STUDY MATERIAL =>
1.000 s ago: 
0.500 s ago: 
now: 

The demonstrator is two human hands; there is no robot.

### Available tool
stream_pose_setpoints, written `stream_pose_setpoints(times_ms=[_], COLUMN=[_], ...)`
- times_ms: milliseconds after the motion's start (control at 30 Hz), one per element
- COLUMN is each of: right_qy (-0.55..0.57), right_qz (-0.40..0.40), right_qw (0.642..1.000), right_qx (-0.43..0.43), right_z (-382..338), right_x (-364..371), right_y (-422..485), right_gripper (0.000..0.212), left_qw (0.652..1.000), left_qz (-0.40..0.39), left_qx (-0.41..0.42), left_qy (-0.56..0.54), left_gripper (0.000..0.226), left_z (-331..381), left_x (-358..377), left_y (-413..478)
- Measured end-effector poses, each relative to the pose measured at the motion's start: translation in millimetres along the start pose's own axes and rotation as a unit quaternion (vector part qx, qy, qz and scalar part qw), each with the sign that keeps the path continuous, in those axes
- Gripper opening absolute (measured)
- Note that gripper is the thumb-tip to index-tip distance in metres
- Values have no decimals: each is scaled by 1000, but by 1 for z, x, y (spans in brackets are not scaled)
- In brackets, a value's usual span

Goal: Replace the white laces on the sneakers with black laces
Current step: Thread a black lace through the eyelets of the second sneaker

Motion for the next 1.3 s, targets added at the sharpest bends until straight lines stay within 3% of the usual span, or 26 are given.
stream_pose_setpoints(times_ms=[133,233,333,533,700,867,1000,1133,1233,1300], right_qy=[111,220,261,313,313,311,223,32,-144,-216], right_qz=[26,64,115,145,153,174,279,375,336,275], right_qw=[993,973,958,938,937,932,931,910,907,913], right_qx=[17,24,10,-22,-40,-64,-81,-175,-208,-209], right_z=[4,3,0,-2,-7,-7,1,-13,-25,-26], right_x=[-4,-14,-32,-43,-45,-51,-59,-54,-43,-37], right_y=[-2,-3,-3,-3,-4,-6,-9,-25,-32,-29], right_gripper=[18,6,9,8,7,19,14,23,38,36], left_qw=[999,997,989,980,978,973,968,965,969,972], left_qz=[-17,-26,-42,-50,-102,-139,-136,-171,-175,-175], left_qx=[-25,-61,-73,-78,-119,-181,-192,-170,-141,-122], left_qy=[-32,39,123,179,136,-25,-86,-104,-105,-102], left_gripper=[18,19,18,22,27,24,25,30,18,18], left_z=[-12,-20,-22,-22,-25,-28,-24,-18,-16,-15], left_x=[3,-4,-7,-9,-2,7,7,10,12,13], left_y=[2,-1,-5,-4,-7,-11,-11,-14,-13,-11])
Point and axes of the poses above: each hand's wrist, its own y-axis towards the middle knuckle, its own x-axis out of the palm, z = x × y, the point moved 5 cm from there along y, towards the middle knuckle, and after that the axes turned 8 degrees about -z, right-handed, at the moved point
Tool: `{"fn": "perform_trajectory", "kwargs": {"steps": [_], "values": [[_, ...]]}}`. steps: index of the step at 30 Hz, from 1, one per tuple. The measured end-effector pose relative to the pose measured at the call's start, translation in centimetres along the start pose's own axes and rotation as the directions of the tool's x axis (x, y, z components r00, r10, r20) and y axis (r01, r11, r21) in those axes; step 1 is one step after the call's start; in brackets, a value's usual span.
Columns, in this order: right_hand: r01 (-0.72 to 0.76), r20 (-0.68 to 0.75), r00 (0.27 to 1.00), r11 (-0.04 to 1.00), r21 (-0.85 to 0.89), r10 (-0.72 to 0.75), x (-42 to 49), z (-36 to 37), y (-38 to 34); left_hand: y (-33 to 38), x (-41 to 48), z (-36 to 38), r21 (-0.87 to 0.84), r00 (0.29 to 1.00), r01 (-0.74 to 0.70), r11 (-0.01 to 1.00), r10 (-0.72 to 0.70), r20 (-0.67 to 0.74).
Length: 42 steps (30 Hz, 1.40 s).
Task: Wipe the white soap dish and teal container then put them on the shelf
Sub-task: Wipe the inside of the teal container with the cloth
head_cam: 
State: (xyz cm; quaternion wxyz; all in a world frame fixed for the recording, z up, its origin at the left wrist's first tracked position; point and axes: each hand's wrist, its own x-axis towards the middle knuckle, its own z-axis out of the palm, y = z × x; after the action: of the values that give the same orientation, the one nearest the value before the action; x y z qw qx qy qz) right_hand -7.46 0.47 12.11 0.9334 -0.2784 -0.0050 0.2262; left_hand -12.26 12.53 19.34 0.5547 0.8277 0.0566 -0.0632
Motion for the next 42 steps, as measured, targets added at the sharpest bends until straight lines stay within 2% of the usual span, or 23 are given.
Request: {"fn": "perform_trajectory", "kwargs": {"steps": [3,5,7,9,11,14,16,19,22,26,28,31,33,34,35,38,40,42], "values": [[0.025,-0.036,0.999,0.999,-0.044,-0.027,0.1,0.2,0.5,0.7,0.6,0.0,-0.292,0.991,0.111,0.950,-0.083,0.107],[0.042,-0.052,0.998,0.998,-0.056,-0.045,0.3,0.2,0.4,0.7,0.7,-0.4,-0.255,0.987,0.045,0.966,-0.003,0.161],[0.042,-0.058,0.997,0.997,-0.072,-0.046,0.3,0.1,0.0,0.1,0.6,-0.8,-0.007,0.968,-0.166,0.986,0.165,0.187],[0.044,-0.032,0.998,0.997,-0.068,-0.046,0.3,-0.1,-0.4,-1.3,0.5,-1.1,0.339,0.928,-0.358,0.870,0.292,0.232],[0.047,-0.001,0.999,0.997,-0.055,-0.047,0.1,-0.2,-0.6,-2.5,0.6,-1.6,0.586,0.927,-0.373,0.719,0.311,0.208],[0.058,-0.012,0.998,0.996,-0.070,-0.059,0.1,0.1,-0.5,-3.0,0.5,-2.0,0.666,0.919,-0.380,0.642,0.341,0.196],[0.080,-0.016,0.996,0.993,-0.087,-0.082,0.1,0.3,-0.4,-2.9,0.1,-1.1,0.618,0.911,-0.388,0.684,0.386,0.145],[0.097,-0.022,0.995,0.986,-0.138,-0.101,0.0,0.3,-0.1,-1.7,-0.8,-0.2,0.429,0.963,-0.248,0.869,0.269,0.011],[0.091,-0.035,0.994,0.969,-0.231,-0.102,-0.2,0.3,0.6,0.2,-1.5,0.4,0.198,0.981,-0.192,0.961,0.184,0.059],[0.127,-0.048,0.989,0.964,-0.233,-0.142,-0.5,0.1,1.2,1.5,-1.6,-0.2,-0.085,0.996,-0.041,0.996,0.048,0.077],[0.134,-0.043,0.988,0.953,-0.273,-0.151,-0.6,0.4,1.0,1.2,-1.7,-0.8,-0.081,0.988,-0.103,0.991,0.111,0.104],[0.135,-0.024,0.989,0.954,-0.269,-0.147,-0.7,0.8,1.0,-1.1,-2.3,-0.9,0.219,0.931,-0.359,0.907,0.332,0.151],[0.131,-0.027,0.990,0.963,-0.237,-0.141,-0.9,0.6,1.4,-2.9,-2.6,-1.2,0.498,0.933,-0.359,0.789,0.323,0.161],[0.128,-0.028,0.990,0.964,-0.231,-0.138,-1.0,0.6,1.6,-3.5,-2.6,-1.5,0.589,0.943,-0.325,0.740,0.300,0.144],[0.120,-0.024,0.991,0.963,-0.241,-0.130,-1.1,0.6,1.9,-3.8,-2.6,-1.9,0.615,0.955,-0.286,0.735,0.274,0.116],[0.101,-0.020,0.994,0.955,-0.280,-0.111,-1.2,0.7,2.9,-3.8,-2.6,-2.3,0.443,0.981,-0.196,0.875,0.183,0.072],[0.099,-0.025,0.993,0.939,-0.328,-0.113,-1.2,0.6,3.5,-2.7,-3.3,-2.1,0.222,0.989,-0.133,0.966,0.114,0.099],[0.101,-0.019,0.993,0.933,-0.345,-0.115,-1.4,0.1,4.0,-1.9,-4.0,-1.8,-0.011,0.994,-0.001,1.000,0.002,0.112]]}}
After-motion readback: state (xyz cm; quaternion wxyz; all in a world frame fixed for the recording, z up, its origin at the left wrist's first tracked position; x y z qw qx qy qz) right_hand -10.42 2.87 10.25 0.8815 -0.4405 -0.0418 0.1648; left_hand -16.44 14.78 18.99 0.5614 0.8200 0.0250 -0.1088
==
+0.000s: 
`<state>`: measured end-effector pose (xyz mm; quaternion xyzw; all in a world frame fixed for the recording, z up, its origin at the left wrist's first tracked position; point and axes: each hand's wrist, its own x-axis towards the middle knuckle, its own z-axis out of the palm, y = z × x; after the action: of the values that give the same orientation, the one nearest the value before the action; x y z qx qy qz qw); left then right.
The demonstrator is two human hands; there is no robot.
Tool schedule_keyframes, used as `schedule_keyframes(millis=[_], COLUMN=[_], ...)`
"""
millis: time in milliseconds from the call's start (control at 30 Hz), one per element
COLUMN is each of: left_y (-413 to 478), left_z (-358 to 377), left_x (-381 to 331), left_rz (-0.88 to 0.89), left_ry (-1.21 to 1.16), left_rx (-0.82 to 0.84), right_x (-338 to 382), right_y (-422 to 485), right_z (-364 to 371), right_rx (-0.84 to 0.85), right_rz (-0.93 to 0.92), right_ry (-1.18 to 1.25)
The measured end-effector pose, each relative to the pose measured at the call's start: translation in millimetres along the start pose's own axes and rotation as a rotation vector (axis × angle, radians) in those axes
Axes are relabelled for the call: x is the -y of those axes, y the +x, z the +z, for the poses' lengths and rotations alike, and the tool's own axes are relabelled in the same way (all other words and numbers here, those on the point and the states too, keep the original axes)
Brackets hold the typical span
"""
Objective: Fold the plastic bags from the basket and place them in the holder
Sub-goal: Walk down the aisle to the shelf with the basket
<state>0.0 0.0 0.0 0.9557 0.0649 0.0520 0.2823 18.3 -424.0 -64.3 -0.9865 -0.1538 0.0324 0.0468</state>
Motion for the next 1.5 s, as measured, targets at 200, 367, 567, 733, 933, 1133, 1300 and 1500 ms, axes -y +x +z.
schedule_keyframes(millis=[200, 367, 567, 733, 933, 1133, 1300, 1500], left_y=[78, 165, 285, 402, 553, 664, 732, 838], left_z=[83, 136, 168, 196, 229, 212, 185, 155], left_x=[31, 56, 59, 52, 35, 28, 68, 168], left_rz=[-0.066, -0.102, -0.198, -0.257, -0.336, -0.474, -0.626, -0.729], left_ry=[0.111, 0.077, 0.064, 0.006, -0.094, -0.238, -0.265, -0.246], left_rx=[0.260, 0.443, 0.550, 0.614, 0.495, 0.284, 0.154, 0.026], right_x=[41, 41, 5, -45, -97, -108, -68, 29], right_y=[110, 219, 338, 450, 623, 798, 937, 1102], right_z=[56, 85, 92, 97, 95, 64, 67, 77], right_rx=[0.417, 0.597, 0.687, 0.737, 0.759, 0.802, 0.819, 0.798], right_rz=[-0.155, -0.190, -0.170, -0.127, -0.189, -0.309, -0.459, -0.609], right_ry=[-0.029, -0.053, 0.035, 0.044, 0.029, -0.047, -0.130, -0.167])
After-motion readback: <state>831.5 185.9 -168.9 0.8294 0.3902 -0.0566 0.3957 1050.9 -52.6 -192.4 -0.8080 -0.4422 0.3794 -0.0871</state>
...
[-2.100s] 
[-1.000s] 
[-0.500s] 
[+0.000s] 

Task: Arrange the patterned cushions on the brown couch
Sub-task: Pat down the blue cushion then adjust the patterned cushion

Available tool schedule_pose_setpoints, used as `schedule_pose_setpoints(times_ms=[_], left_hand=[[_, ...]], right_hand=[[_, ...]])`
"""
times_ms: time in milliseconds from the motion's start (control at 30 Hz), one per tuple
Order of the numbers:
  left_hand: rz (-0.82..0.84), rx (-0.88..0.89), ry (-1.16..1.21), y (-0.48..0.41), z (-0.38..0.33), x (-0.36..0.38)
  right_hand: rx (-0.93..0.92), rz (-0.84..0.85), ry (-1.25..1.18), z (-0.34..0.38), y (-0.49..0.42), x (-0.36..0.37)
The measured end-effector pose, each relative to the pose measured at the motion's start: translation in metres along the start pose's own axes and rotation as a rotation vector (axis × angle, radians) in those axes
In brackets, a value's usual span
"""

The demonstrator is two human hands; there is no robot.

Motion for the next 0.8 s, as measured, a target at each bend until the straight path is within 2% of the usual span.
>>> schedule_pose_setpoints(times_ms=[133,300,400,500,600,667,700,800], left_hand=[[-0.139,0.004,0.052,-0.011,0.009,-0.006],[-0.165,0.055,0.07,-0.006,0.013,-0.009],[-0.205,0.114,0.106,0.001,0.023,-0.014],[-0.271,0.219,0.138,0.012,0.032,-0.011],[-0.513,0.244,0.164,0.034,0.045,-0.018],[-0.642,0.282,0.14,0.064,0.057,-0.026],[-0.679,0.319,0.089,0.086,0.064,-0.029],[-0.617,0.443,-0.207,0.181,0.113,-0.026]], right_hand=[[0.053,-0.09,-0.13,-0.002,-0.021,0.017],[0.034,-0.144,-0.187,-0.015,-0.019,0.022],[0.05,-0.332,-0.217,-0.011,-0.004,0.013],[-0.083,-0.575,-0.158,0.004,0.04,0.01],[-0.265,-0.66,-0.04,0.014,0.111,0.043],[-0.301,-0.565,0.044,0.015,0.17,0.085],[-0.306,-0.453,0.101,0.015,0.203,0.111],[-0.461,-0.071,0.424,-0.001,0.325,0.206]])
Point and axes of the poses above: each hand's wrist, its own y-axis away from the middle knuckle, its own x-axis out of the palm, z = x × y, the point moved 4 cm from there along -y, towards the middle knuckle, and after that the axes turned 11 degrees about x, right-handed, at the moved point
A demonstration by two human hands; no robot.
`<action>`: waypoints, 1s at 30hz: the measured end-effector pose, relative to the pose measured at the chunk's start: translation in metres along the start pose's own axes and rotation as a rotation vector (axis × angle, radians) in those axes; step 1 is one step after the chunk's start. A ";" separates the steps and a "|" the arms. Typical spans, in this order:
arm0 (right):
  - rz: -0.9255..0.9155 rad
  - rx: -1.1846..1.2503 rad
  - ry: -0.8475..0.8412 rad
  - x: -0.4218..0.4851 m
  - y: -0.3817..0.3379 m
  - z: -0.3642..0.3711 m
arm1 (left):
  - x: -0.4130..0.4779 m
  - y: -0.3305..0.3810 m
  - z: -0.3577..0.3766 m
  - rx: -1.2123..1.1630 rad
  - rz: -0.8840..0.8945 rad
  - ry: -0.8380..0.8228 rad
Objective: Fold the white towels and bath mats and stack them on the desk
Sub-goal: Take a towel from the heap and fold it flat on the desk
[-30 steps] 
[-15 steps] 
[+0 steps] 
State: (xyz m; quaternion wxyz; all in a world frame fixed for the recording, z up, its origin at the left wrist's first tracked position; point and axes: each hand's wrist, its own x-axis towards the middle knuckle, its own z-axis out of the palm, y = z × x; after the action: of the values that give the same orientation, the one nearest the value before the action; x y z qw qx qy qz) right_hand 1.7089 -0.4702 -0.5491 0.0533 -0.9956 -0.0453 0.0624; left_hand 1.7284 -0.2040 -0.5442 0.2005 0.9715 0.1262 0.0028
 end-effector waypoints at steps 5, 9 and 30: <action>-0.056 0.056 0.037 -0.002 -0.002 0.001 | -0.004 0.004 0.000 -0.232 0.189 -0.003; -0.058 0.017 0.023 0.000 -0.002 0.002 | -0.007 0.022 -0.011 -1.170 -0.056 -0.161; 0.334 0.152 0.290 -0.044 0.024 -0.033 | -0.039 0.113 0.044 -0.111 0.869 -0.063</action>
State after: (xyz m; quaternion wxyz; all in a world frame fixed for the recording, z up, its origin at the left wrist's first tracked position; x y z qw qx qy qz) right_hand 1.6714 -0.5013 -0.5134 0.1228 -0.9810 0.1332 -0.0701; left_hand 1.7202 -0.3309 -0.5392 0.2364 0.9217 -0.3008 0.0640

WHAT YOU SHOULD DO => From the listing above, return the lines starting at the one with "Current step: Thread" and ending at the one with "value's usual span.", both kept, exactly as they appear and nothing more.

REPLY TO THE TASK =>
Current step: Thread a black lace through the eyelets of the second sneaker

Motion for the next 1.3 s, targets added at the sharpest bends until straight lines stay within 3% of the usual span, or 26 are given.
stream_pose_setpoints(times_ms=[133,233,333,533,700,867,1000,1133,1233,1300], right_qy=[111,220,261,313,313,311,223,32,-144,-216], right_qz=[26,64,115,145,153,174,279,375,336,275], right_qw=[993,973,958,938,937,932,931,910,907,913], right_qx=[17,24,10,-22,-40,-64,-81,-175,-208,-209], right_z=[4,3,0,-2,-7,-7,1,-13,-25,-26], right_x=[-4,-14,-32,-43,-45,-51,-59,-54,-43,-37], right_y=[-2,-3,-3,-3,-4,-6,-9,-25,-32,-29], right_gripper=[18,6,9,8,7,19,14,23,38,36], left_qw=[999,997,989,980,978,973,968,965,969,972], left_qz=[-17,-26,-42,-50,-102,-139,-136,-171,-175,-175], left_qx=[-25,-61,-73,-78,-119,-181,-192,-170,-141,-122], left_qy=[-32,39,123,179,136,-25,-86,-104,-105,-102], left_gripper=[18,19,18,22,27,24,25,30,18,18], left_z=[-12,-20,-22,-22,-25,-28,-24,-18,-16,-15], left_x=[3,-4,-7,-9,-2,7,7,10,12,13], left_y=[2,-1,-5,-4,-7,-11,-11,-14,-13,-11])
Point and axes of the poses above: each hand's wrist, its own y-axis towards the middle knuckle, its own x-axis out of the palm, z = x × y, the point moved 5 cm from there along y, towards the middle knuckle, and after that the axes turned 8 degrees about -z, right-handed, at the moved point
Tool: `{"fn": "perform_trajectory", "kwargs": {"steps": [_], "values": [[_, ...]]}}`. steps: index of the step at 30 Hz, from 1, one per tuple. The measured end-effector pose relative to the pose measured at the call's start, translation in centimetres along the start pose's own axes and rotation as the directions of the tool's x axis (x, y, z components r00, r10, r20) and y axis (r01, r11, r21) in those axes; step 1 is one step after the call's start; in brackets, a value's usual span.

Nothing further is needed for this exercise.